» What you will do
From the data underneath, reproduce exactly the stretch that begins at the line with "Requests to find" and ends after the line with "Isolate the right robot".

» Data to use
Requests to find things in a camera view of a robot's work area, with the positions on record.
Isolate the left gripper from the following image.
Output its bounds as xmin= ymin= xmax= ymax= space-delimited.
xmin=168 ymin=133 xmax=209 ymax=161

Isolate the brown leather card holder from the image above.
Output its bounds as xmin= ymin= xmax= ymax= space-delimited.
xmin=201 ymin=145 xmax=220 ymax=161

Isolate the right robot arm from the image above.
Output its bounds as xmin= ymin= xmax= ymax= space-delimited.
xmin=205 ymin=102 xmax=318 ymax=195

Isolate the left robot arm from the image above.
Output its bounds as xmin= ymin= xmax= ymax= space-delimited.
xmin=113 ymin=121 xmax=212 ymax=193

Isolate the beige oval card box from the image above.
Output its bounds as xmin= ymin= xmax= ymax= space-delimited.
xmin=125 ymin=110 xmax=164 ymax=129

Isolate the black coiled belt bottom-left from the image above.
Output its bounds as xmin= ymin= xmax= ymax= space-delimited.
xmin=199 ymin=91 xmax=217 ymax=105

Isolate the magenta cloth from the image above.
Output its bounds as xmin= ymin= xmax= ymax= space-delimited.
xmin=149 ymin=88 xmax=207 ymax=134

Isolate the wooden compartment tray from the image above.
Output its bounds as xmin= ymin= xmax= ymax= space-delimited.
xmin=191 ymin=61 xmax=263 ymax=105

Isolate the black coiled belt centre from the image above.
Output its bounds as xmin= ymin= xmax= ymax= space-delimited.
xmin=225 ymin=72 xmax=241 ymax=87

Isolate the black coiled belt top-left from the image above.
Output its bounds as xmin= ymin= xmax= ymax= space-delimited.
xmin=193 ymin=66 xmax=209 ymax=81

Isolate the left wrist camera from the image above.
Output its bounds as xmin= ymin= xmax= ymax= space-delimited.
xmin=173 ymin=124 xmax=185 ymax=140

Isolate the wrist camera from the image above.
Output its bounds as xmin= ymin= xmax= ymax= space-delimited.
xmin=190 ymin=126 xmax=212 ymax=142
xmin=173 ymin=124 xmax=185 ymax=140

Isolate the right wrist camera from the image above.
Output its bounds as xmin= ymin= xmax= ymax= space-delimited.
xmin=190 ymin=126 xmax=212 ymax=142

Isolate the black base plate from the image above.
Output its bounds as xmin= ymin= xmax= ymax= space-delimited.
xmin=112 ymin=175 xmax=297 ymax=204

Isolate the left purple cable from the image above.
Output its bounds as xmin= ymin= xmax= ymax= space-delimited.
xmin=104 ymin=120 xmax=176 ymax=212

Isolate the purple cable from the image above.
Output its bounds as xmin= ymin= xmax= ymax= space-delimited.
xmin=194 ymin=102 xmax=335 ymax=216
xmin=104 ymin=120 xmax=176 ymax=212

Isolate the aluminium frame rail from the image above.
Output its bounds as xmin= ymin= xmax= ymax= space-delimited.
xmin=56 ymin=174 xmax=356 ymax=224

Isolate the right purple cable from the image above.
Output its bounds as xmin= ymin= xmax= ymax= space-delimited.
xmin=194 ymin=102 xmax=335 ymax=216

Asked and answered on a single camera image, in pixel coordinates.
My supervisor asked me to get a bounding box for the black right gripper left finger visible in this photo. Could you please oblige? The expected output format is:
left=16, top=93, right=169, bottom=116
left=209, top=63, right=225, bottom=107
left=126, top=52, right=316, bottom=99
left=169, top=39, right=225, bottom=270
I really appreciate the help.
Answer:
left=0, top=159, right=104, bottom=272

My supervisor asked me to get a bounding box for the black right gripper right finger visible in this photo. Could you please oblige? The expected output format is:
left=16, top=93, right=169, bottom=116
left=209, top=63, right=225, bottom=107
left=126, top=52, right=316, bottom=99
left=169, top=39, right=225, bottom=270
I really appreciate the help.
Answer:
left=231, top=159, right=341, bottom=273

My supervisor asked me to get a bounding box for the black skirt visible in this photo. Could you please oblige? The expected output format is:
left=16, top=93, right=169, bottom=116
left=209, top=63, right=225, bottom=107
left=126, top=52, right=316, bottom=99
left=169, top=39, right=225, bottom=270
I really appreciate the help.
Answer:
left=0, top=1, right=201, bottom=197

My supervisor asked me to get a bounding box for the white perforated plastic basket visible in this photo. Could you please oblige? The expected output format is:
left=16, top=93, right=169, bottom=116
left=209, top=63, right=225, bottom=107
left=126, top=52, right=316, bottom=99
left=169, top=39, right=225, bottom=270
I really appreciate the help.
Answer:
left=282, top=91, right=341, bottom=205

...

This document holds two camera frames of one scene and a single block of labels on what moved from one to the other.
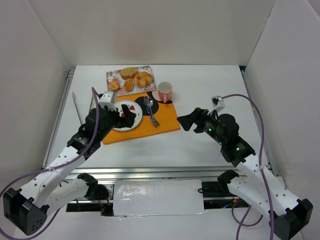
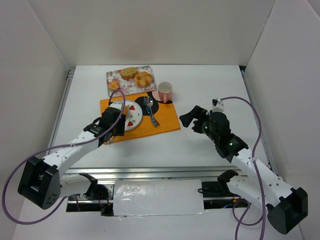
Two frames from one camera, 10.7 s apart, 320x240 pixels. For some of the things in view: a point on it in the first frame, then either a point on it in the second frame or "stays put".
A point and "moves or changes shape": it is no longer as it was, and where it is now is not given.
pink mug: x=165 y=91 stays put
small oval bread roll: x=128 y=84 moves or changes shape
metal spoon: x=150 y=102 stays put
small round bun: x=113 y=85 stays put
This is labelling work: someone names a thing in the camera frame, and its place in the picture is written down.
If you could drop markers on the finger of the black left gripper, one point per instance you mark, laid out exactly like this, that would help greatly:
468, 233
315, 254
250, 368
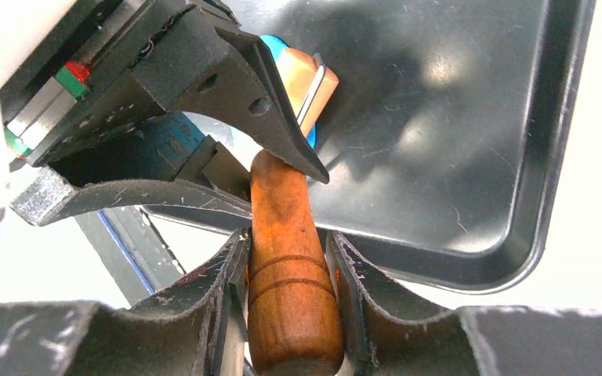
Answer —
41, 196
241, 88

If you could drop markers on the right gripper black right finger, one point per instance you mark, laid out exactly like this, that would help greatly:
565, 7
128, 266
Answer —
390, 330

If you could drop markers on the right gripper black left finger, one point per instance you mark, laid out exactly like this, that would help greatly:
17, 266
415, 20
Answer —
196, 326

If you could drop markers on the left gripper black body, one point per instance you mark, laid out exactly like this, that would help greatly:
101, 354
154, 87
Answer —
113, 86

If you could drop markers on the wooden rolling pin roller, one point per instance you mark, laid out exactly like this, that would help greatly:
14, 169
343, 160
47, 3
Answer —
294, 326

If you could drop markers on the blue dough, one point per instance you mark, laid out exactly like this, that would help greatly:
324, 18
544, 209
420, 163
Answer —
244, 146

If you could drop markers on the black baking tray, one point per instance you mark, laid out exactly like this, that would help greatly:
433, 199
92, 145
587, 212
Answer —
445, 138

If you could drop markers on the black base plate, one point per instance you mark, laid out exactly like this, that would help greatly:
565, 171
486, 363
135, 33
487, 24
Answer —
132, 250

» Task response
Requests to find things in a camera view of a robot's work area, with the positions on record.
Isolate the left gripper from the following image.
Output its bounds as xmin= ymin= xmax= ymax= space-delimited.
xmin=168 ymin=133 xmax=209 ymax=161

Isolate the brown leather card holder from the image above.
Output its bounds as xmin= ymin= xmax= ymax= space-delimited.
xmin=201 ymin=145 xmax=220 ymax=161

Isolate the right robot arm from the image above.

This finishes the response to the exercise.